> **Problem to work on**: Copy the entries out again in full.

****************

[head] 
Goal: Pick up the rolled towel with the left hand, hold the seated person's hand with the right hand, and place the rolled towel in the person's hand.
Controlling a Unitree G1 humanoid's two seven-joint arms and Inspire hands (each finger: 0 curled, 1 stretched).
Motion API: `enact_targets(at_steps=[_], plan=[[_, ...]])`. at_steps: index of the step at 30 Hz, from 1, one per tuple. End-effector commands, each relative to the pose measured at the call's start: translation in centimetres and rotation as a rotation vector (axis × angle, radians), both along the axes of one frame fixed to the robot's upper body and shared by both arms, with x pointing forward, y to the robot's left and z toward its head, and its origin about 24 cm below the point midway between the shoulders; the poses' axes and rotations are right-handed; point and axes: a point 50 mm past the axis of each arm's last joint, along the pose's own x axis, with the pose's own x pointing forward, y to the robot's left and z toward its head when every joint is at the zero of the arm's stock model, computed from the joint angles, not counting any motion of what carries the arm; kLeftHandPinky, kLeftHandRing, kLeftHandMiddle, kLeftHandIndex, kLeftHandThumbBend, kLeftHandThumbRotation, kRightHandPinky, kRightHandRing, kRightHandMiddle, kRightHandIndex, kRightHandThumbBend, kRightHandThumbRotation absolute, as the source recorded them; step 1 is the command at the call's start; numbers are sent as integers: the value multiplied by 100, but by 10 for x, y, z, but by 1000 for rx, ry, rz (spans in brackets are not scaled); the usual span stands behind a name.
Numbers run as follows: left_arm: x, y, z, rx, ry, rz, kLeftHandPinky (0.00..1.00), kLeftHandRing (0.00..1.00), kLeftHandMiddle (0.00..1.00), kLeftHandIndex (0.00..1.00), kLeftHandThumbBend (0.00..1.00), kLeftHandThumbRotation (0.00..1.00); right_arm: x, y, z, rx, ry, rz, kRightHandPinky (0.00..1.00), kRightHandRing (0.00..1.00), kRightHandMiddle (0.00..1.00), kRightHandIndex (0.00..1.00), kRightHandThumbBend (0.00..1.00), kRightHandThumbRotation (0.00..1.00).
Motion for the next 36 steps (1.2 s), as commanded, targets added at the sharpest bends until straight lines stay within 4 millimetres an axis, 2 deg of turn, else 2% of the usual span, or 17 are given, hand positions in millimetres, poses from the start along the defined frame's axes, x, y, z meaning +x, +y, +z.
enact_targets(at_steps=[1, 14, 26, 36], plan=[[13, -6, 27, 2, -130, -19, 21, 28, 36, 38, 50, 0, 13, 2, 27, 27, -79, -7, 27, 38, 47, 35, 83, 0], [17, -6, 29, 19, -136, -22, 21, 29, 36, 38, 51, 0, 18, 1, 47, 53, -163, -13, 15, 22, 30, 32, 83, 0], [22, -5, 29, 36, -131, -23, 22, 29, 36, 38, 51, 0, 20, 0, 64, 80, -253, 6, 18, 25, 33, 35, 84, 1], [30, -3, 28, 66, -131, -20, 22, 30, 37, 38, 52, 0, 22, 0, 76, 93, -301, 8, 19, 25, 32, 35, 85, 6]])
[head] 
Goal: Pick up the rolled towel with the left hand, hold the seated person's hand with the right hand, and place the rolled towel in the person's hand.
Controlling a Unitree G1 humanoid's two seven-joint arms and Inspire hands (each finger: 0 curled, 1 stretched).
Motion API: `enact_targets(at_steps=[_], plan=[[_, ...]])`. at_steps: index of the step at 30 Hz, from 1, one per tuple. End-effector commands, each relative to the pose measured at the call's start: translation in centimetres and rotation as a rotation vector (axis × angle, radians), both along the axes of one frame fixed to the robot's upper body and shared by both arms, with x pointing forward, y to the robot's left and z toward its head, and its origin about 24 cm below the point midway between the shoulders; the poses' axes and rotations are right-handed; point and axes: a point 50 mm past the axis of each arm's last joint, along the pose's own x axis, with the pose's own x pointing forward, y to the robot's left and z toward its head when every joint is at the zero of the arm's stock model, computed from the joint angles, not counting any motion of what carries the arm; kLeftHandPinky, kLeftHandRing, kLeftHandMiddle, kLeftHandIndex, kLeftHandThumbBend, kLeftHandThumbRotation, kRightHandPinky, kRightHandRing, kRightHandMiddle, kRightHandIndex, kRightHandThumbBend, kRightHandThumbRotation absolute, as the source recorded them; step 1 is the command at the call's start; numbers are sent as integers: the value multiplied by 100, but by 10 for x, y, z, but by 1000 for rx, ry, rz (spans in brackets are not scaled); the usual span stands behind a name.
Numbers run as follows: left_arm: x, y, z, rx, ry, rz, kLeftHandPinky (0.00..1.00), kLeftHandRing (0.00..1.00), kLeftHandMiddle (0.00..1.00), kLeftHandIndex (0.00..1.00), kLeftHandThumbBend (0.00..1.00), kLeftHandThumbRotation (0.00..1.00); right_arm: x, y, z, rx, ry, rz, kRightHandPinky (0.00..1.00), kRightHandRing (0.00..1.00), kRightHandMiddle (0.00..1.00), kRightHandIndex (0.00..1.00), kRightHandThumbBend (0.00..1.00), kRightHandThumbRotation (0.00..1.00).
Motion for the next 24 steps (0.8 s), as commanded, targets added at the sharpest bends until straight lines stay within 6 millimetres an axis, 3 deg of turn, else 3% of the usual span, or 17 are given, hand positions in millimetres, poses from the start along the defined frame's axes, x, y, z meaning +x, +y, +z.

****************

> **Result**:
[head] 
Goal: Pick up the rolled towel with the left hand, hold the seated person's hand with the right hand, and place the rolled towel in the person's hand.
Controlling a Unitree G1 humanoid's two seven-joint arms and Inspire hands (each finger: 0 curled, 1 stretched).
Motion API: `enact_targets(at_steps=[_], plan=[[_, ...]])`. at_steps: index of the step at 30 Hz, from 1, one per tuple. End-effector commands, each relative to the pose measured at the call's start: translation in centimetres and rotation as a rotation vector (axis × angle, radians), both along the axes of one frame fixed to the robot's upper body and shared by both arms, with x pointing forward, y to the robot's left and z toward its head, and its origin about 24 cm below the point midway between the shoulders; the poses' axes and rotations are right-handed; point and axes: a point 50 mm past the axis of each arm's last joint, along the pose's own x axis, with the pose's own x pointing forward, y to the robot's left and z toward its head when every joint is at the zero of the arm's stock model, computed from the joint angles, not counting any motion of what carries the arm; kLeftHandPinky, kLeftHandRing, kLeftHandMiddle, kLeftHandIndex, kLeftHandThumbBend, kLeftHandThumbRotation, kRightHandPinky, kRightHandRing, kRightHandMiddle, kRightHandIndex, kRightHandThumbBend, kRightHandThumbRotation absolute, as the source recorded them; step 1 is the command at the call's start; numbers are sent as integers: the value multiplied by 100, but by 10 for x, y, z, but by 1000 for rx, ry, rz (spans in brackets are not scaled); the usual span stands behind a name.
Numbers run as follows: left_arm: x, y, z, rx, ry, rz, kLeftHandPinky (0.00..1.00), kLeftHandRing (0.00..1.00), kLeftHandMiddle (0.00..1.00), kLeftHandIndex (0.00..1.00), kLeftHandThumbBend (0.00..1.00), kLeftHandThumbRotation (0.00..1.00); right_arm: x, y, z, rx, ry, rz, kRightHandPinky (0.00..1.00), kRightHandRing (0.00..1.00), kRightHandMiddle (0.00..1.00), kRightHandIndex (0.00..1.00), kRightHandThumbBend (0.00..1.00), kRightHandThumbRotation (0.00..1.00).
Motion for the next 36 steps (1.2 s), as commanded, targets added at the sharpest bends until straight lines stay within 4 millimetres an axis, 2 deg of turn, else 2% of the usual span, or 17 are given, hand positions in millimetres, poses from the start along the defined frame's axes, x, y, z meaning +x, +y, +z.
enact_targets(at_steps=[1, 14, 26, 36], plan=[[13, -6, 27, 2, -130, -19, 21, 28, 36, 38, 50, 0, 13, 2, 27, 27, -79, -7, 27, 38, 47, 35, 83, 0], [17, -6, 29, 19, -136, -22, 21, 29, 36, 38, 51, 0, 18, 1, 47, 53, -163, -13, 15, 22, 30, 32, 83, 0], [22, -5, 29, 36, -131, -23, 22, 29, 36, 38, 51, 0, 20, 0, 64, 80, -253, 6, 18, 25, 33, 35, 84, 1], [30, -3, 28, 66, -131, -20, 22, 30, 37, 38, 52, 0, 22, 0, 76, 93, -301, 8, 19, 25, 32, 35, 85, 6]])
[head] 
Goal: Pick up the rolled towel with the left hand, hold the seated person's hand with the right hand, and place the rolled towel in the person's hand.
Controlling a Unitree G1 humanoid's two seven-joint arms and Inspire hands (each finger: 0 curled, 1 stretched).
Motion API: `enact_targets(at_steps=[_], plan=[[_, ...]])`. at_steps: index of the step at 30 Hz, from 1, one per tuple. End-effector commands, each relative to the pose measured at the call's start: translation in centimetres and rotation as a rotation vector (axis × angle, radians), both along the axes of one frame fixed to the robot's upper body and shared by both arms, with x pointing forward, y to the robot's left and z toward its head, and its origin about 24 cm below the point midway between the shoulders; the poses' axes and rotations are right-handed; point and axes: a point 50 mm past the axis of each arm's last joint, along the pose's own x axis, with the pose's own x pointing forward, y to the robot's left and z toward its head when every joint is at the zero of the arm's stock model, computed from the joint angles, not counting any motion of what carries the arm; kLeftHandPinky, kLeftHandRing, kLeftHandMiddle, kLeftHandIndex, kLeftHandThumbBend, kLeftHandThumbRotation, kRightHandPinky, kRightHandRing, kRightHandMiddle, kRightHandIndex, kRightHandThumbBend, kRightHandThumbRotation absolute, as the source recorded them; step 1 is the command at the call's start; numbers are sent as integers: the value multiplied by 100, but by 10 for x, y, z, but by 1000 for rx, ry, rz (spans in brackets are not scaled); the usual span stands behind a name.
Numbers run as follows: left_arm: x, y, z, rx, ry, rz, kLeftHandPinky (0.00..1.00), kLeftHandRing (0.00..1.00), kLeftHandMiddle (0.00..1.00), kLeftHandIndex (0.00..1.00), kLeftHandThumbBend (0.00..1.00), kLeftHandThumbRotation (0.00..1.00); right_arm: x, y, z, rx, ry, rz, kRightHandPinky (0.00..1.00), kRightHandRing (0.00..1.00), kRightHandMiddle (0.00..1.00), kRightHandIndex (0.00..1.00), kRightHandThumbBend (0.00..1.00), kRightHandThumbRotation (0.00..1.00).
Motion for the next 24 steps (0.8 s), as commanded, targets added at the sharpest bends until straight lines stay within 6 millimetres an axis, 3 deg of turn, else 3% of the usual span, or 17 are given, hand positions in millimetres, poses from the start along the defined frame's axes, x, y, z meaning +x, +y, +z.

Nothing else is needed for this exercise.